Segment Start: GIVEN INFORMATION

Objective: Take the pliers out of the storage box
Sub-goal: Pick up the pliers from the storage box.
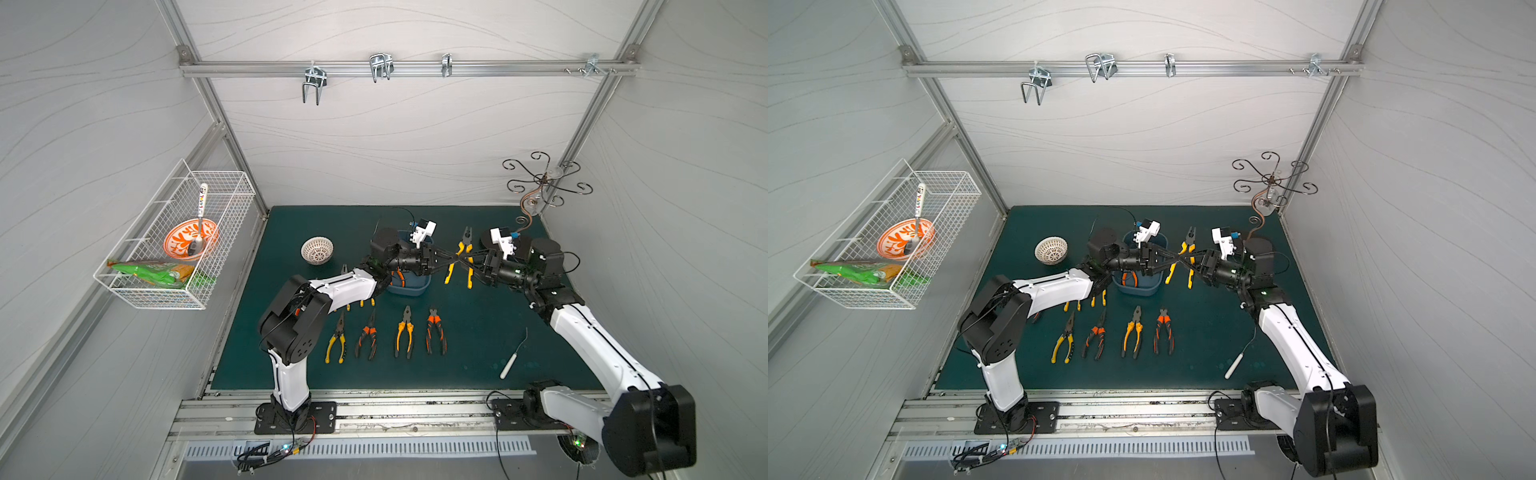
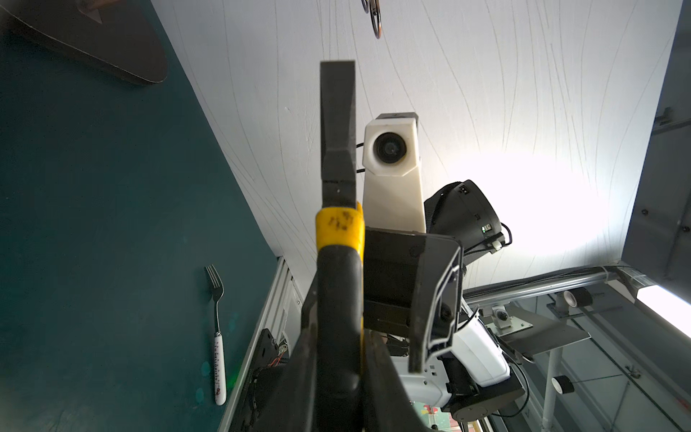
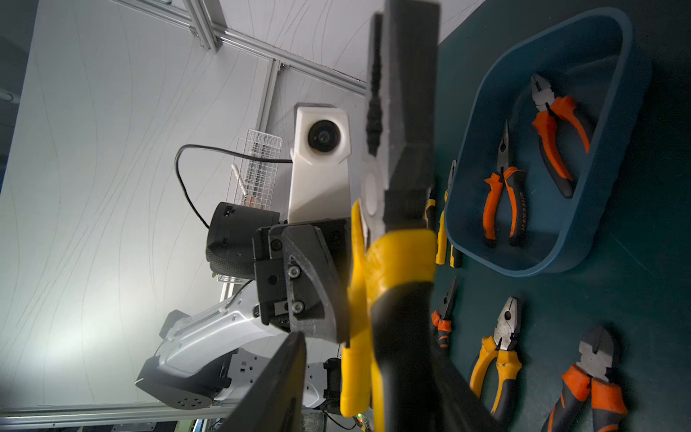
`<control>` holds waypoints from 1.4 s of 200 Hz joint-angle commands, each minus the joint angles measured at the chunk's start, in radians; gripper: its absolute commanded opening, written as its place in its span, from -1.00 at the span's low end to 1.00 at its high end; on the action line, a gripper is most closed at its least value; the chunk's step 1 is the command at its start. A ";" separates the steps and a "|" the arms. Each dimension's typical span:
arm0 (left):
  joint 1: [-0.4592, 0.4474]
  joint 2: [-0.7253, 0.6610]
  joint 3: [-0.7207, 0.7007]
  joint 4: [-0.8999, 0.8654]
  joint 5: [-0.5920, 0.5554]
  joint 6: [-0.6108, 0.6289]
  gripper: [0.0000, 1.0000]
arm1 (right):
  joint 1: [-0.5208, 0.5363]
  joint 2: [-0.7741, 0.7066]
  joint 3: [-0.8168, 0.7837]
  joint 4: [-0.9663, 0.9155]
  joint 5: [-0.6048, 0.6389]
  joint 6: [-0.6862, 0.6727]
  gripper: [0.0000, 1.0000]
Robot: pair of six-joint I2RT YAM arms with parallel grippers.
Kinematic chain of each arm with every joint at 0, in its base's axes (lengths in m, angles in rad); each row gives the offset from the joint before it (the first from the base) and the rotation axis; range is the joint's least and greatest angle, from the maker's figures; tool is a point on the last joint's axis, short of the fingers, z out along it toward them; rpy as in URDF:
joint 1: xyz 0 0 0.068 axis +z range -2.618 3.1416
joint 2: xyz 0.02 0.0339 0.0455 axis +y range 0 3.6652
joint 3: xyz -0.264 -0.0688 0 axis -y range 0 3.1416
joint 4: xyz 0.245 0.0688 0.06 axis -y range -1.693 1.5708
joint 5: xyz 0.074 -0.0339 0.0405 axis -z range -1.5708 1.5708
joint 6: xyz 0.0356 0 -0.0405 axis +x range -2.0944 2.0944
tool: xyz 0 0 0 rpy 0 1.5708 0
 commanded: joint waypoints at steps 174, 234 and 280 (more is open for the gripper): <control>-0.028 -0.089 -0.029 -0.030 -0.028 0.222 -0.39 | 0.019 0.032 0.054 -0.052 0.008 -0.070 -1.00; -0.023 -0.353 -0.178 -0.456 -0.121 0.677 0.48 | 0.021 0.087 0.137 -0.611 -0.016 -0.495 -1.00; -0.024 -0.600 -0.258 -0.797 -0.304 1.082 0.92 | 0.081 0.187 0.116 -0.804 0.039 -0.600 -1.00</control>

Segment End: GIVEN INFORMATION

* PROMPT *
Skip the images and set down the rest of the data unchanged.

* SOLVED EXERCISE *
Objective: Take the pliers out of the storage box
Sub-goal: Pick up the pliers from the storage box.
`<control>` holds waypoints from 1.4 s of 200 Hz joint-angle commands, each minus the joint angles measured at the chunk's start, in radians; gripper: its absolute commanded opening, written as its place in its span, from -1.00 at the span's low end to 1.00 at its high end; on the action line, a gripper is most closed at its least value; the chunk's step 1 is the command at its start. A ";" separates the steps and a "|" the arms. Each dimension's typical span:
arm0 (left):
  joint 1: [-0.4592, 0.4474]
  joint 2: [-0.7253, 0.6610]
  joint 3: [-0.7207, 0.7007]
  joint 4: [-0.8999, 0.8654]
  joint 5: [-0.5920, 0.5554]
  joint 6: [-0.6108, 0.6289]
  gripper: [0.0000, 1.0000]
arm1 (right):
  joint 1: [-0.5208, 0.5363]
  joint 2: [-0.7741, 0.7066]
  joint 3: [-0.8168, 0.7837]
  joint 4: [-0.9663, 0.9155]
  joint 5: [-0.6048, 0.6389]
  joint 6: [-0.6862, 0.6727]
  gripper: [0.0000, 1.0000]
Robot: pair of six-joint I2RT YAM arms with parallel grippers.
Kinematic chain of each arm with every joint at 0, in its base's axes (lengths in m, angles in rad); each row gives the offset from the joint before it (the first from the base) and the rotation axis; range is the joint's least and greatest angle, from the maker's figures; tool is a point on the last joint's axis, short of the fingers, z out along it toward them; rpy as in URDF:
joint 1: xyz 0 0 0.068 axis +z range -2.618 3.1416
joint 2: xyz 0.02 0.0339 0.0455 axis +y range 0 3.6652
joint 3: xyz -0.264 -0.0688 0 axis -y range 0 3.1416
joint 4: xyz 0.245 0.0688 0.06 axis -y range -1.693 1.5708
joint 5: xyz 0.074 -0.0339 0.0405 axis -z range -1.5708 1.5708
joint 6: xyz 0.0356 0 -0.0405 axis +x range -2.0944 2.0944
tool: xyz 0 0 0 rpy 0 1.5708 0
 commanded: joint waypoints at steps 174, 234 and 280 (more is open for the gripper): <control>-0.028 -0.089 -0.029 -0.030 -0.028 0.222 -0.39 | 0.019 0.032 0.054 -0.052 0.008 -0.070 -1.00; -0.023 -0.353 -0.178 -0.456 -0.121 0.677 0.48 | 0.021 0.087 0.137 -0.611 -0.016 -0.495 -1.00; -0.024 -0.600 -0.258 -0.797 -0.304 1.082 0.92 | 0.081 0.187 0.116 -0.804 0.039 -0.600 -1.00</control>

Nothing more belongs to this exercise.